The first chapter of Goli Taraghi’s Two Worlds, “The First Day,” begins with the narrator finding herself stunned and silent at a psychiatric hospital, stuck with “destroyed people” and their “aged hands”. Resisting to communicate with her doctor, nurses, and other patients, she travels in her mind between Shemiran Garden (her childhood home back in Tehran with its trees and sculptures, with her father, mother, auntie Azar, neighbors, and lovers) and the hospital in Paris (her current residence with its grey walls, the echo of the church bell, and the sound of sirens).

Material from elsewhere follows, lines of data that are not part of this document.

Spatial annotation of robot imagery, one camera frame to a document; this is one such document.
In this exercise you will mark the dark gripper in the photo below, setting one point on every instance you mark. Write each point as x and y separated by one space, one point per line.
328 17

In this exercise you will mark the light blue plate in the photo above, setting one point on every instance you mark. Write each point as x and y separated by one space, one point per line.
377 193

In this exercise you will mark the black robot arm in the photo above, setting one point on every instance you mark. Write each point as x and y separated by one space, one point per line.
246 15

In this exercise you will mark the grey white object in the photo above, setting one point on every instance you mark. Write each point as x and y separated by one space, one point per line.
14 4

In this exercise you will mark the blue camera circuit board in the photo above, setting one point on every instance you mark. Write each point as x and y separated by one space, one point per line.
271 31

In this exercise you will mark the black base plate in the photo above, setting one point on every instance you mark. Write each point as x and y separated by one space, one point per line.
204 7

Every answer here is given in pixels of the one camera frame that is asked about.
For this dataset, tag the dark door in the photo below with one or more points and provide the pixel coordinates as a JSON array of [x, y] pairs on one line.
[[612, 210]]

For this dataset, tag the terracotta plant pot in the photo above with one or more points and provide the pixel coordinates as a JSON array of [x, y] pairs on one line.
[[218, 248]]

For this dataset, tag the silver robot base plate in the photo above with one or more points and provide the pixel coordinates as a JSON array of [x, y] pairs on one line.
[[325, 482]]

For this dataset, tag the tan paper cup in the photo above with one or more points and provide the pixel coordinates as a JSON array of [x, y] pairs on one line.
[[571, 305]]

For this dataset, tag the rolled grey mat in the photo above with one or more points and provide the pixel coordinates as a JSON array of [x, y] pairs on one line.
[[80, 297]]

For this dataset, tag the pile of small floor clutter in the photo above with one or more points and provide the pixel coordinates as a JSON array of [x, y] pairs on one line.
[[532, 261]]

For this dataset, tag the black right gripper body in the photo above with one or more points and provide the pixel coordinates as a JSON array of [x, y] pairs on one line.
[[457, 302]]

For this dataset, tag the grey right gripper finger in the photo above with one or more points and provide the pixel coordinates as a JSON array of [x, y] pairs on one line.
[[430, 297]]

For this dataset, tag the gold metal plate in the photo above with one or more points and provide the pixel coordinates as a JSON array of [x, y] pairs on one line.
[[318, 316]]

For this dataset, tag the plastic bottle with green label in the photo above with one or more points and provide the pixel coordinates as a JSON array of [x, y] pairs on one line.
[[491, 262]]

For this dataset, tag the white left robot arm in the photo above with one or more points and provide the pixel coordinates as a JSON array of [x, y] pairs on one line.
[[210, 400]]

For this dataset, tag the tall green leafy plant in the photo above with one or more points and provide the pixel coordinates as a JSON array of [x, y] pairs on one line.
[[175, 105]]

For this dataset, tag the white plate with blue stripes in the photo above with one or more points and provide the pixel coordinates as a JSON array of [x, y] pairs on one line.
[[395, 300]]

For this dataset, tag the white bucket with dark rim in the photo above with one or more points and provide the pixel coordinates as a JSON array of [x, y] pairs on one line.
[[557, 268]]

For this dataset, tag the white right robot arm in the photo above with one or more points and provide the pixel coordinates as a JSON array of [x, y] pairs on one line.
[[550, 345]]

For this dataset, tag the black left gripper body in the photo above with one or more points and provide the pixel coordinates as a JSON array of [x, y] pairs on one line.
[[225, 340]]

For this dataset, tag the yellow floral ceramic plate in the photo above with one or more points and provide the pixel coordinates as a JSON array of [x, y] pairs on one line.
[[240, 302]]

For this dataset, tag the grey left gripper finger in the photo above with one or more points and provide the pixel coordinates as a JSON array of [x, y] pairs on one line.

For a reader who knows Taraghi from her nostalgic tone in Scattered Memories scrutinizing each and every detail of her childhood in old Tehran, this beginning is surprising: Where are the traces of that eloquent narrator who recalled her memories through descriptive and vivid images? How bitter is the silence of the story-teller who has no more lullabies to sing! However, her reticence and stillness begin to melt as her psychiatrist, knowing she is a writer, gives her a stack of papers and some pencils, encouraging her to write her mental journey out instead of keeping it to herself. After some initial reluctance, she begins to pour out, writing her dreams. Feeling more comfortable with the tools, she continues to write entire chapters, each narrating a momentous memory of her life back in Tehran, and finishes the book with “The Last Day”. There, the endeavor of healing the psyche through writing ends. She leaves the psychiatric hospital and returns to the ordinary life in which once again she has an appetite, makes a to-do list, and laughs at delicate gestures of children on the street. With the book finished, the narrator is reborn to the present moment which has been emancipated from the haunting past. She gets past the memory of homeland and the experience of exile and absorbs life as it flows.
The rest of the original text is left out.